A team of New Zealand-based software designers that brought digital 3D modeling to engineering geotechnics less than two years ago recently launched an upgrade to their software, which is now being used on some major projects, including the U.K.’s multibillion-dollar London-Birmingham high speed railroad (HS2).

The ground-modeling and management software “is a bit like building information modeling (BIM), but for the subsurface,” says Daniel Wallace, chief revenue officer of Christchurch-based Seequent Ltd. Still new to construction, the software is being used mainly on large projects, though “it’s steadily being adopted for increasingly small projects,” he adds.

Seequent was in the mining market with its “implicit” modeling-based algorithm when engineers at U.K.-based Mott MacDonald Group saw its potential for construction, says Peter Fair, a modeling specialist with the design firm. When the engineers approached Seequent in 2015, “we mobilized a research team with them,” says Wallace.

The result of that collaboration was the modeling software called Leapfrog Works, which launched in early 2018. To manage and share the models, Seequent later put its Central platform on the market. Upgrades to both these products were launched this month.

Leapfrog represented “a huge step change in modeling capability,” says Christopher Brook, a Mott MacDonald associate. The algorithm “understands geology…it looks at the data and gives the best interpretation,” he adds.

Previously, geotechnical engineers used computer-aided design and drafting software to “draw” underground profiles based on data from boreholes. That approach “is very fixed in time and difficult to manipulate,” says Fair. It was because mining firms needed geological data rapidly as they extracted their resources that they were among the first to adopt implicit modeling, explains Wallace.

One of the biggest applications of Leapfrog Works and Central is on the geotechnical design of part of HS2, which had its formal work start this spring.
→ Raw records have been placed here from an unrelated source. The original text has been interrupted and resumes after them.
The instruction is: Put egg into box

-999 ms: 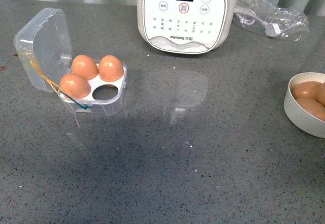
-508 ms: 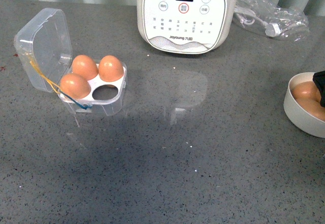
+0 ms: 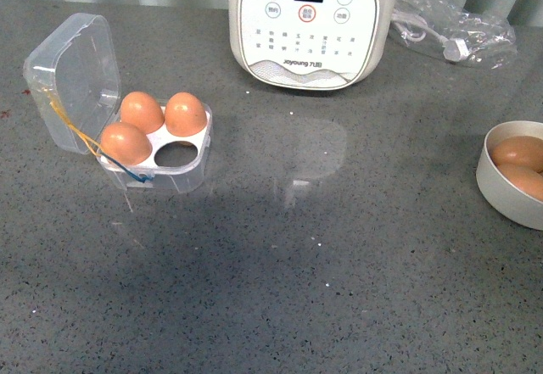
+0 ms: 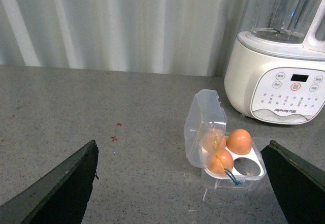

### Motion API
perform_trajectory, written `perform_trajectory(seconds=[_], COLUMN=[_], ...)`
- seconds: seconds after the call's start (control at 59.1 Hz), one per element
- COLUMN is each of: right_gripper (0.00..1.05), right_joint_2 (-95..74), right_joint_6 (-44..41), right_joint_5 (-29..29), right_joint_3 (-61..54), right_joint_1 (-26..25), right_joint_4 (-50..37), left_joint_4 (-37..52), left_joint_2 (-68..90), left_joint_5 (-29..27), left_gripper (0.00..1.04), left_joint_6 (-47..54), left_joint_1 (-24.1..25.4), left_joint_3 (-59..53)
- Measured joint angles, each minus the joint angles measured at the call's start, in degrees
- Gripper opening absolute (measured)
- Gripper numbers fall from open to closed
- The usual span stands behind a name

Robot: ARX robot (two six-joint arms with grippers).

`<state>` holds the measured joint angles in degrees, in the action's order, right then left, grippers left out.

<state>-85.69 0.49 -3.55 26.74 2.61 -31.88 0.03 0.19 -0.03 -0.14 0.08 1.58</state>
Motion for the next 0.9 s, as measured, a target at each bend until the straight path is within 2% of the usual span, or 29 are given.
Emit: perform_trajectory(seconds=[0.186, 0.339, 0.474, 0.677, 0.897], right_gripper=[0.42, 0.42, 0.42, 0.41, 0.41], right_joint_2=[5.16, 4.92, 2.27, -6.19, -13.77], right_joint_6=[-5.4, -13.46, -18.03, -22.03, -20.68], right_joint_5=[-11.3, -26.18, -32.48, -34.75, -36.11], right_joint_3=[2.49, 4.87, 7.28, 14.1, 19.17], right_joint_1=[1.55, 3.67, 6.51, 12.22, 17.62], right_joint_4=[8.5, 13.35, 15.61, 17.16, 13.92], left_joint_4=[0.0, 0.0, 0.0, 0.0, 0.0], left_joint_2=[0.02, 0.02, -0.02, -0.02, 0.0], left_joint_5=[0.0, 0.0, 0.0, 0.0, 0.0], left_gripper=[0.98, 0.98, 0.98, 0.98, 0.98], left_joint_6=[0.0, 0.0, 0.0, 0.0, 0.0], left_joint_1=[0.0, 0.0, 0.0, 0.0, 0.0], left_joint_3=[0.0, 0.0, 0.0, 0.0, 0.0])
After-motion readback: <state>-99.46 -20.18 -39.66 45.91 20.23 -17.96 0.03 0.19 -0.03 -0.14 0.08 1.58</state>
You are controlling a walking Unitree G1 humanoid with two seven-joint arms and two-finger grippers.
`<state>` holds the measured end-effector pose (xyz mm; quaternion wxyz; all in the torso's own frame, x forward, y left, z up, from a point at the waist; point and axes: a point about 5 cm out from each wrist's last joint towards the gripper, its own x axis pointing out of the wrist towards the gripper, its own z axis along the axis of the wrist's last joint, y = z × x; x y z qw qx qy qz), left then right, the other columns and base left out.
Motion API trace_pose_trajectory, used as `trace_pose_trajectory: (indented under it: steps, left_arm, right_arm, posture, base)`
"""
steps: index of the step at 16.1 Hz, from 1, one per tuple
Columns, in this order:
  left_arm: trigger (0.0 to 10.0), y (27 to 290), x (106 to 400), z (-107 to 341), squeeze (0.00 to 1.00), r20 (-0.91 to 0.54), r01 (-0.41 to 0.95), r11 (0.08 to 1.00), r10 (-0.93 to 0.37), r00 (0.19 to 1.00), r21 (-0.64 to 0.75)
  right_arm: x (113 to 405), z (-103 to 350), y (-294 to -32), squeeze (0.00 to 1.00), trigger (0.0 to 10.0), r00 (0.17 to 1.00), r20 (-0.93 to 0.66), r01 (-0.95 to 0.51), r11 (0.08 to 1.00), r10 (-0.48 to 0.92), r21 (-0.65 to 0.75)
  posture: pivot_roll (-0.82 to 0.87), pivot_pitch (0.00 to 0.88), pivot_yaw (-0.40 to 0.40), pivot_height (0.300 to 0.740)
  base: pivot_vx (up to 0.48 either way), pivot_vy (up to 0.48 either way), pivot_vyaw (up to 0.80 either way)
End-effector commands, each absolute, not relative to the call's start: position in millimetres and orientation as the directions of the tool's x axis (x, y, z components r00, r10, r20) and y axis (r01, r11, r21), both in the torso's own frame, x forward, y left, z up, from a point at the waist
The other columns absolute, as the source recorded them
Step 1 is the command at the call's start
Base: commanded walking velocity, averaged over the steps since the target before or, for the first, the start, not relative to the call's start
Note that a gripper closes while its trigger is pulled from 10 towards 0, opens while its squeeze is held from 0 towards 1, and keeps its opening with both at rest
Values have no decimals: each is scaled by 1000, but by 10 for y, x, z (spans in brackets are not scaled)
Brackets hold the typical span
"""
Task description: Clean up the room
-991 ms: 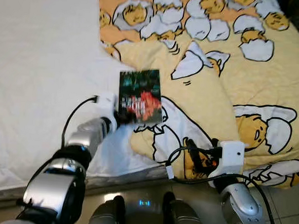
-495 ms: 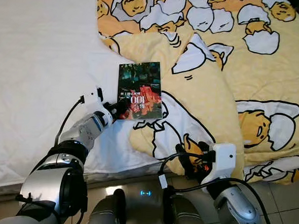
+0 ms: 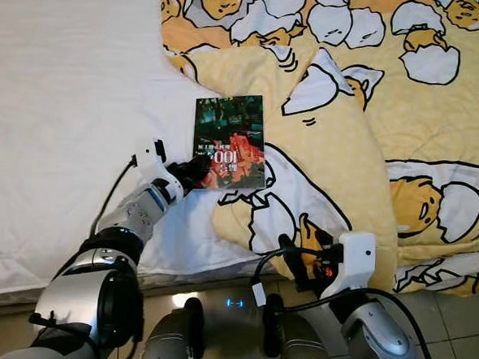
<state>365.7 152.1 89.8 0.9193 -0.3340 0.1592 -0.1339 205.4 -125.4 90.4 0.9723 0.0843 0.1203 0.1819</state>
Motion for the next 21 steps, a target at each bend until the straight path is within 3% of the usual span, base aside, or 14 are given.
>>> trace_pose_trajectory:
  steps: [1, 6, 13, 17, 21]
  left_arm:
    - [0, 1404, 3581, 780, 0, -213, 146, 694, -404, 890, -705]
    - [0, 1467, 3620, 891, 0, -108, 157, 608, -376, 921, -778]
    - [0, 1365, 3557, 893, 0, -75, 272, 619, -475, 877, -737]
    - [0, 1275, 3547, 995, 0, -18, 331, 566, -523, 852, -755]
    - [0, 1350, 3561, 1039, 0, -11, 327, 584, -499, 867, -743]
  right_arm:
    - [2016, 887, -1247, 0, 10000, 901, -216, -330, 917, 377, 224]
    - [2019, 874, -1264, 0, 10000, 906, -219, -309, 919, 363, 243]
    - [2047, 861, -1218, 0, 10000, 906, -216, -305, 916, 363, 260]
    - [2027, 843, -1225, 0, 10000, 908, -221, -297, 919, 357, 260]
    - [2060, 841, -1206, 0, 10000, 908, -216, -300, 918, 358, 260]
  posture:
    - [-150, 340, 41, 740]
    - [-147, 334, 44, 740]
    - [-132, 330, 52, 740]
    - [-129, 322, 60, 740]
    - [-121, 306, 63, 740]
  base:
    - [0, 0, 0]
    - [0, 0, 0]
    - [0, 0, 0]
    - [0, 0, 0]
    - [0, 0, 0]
The software is allowing evolving geotechnical data to be shared almost in real time among some 200 people designing time-critical elements, such as tunnel portals, says Brook.

Mott MacDonald and France-based Systra Group are the designers for the joint venture of Balfour Beatty Group Ltd. and France’s VINCI Group S.A., which has the roughly $6.7-billion contract to design-build the northern 90 km of HS2.

HS2 is one of Seequent's largest customers, but the software is still “not mainstream,” says Wallace. The barrier to entry to the civil engineering market is not cost, he believes. “It’s more a cultural thing. We are agents of change," he says.